Multilocus sequence typing and antimicrobial susceptibility testing
As described previously, multilocus sequence typing (MLST) was conducted (Gou et al., 2020). A new sequence type has been submitted to MLST and have been approved by PubMLST (http://pubmlst.org/ecloacae). Agar dilution and broth microdilution were used for antimicrobial susceptibility testing (AST), and Escherichia coli ATCC 25922 was used as control. AST results were interpreted based on the Clinical and Laboratory Standards Institute (CLSI) 2021 standards, while tigecycline and colistin clinical breakpoints were based on the 2022 EUCAST (http://www.eucast.org). Sixteen antimicrobial resistance genes were searched using PCR, including blaKPC, blaNDM, blaIMP, blaOXA-23, blaOXA-48, blaVIM, and mcr-1-10.

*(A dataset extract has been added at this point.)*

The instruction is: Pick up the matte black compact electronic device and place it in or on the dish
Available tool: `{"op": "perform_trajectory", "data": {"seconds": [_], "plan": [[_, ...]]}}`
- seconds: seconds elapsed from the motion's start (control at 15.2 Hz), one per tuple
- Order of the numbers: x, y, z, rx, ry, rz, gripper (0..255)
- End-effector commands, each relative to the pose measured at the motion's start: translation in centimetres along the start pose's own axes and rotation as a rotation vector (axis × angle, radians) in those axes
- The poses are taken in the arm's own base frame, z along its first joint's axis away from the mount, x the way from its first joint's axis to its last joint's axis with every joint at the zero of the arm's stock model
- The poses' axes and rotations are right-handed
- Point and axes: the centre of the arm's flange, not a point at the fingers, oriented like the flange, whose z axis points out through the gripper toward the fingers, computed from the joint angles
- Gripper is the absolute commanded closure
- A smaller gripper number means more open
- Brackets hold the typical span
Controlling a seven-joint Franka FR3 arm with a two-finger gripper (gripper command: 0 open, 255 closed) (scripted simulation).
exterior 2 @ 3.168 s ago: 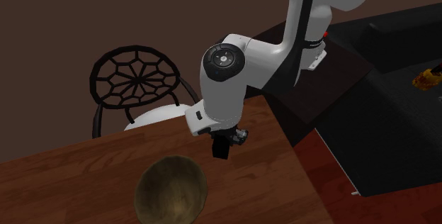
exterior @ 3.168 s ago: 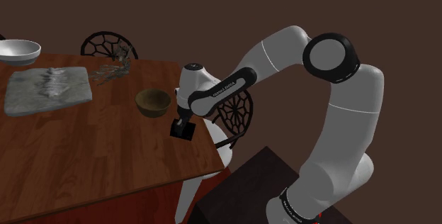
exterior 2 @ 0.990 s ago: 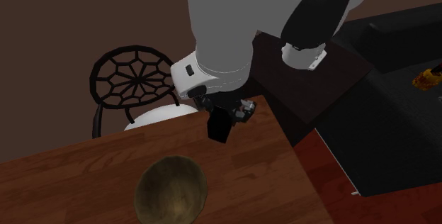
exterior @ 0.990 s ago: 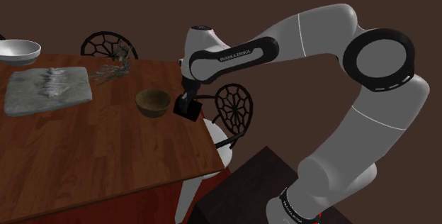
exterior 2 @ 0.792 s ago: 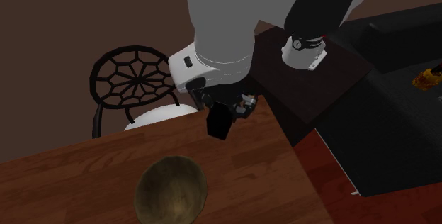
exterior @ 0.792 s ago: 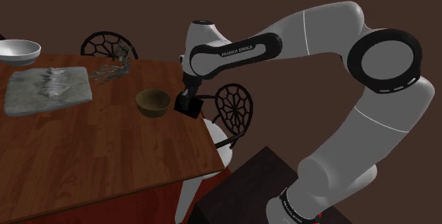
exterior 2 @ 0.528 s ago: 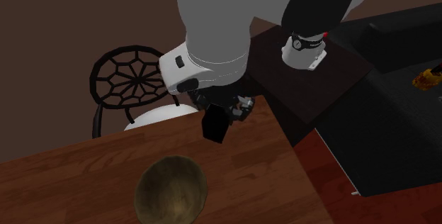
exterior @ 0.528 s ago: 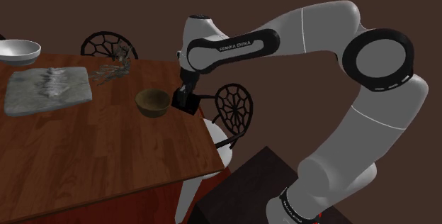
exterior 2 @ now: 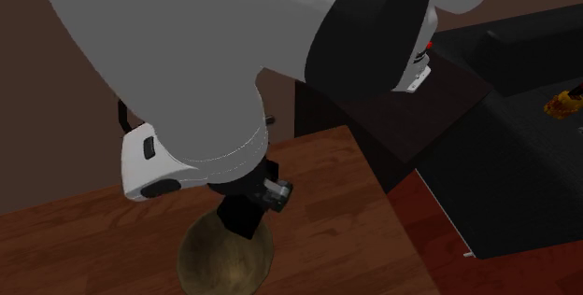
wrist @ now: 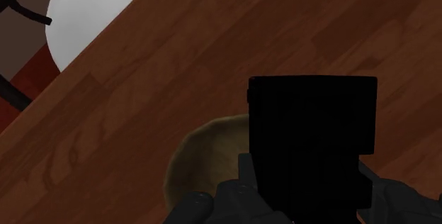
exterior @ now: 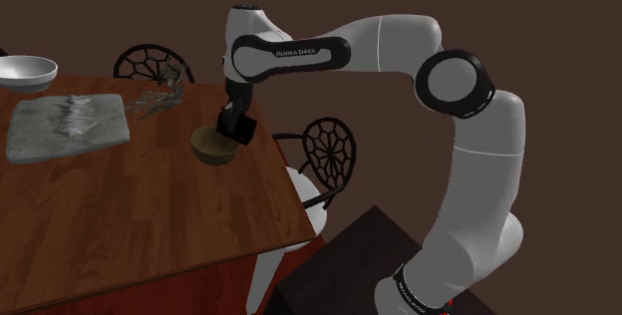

Plasmid characterization and conjugation assays
Pulsed-field gel electrophoresis (PFGE) was used to determine the homology between strains YQ13422hy and YQ13530hy. PFGE was undertaken on the CHEF-DR III system (Bio-Rad. Hercules, CA, United States), and patterns were evaluated and interpreted according to the published guidelines (Xu et al., 2018). The profiles of plasmids in strains YQ13422hy and YQ13530hy were analyzed by the S1-PFGE, as previously described (Wang et al., 2019). Then we used a digoxigenin-labeled blaIMP-4 probe made by a dig-high prime DNA Labeling and Detection Starter Kit II (Roche Diagnostics) to determine the location of plasmid harboring blaIMP-4 via southern blotting and hybridization. The transferability of plasmids was investigated by using E. coli J53, a NaN3-resistant standard strain, as a receptor for conjugation assays. Subsequently, transconjugants carrying blaIMP-4 were first selected using Mueller-Hinton agar (OXOID, Hampshire, United Kingdom) plates containing both 1 mg/L meropenem and 200 mg/L NaN3. Further, the selected conjugates were confirmed by MALDI-TOF/MS, PCR identified the blaIMP-4 gene, and AST was used to confirm the expression of drug resistance genes.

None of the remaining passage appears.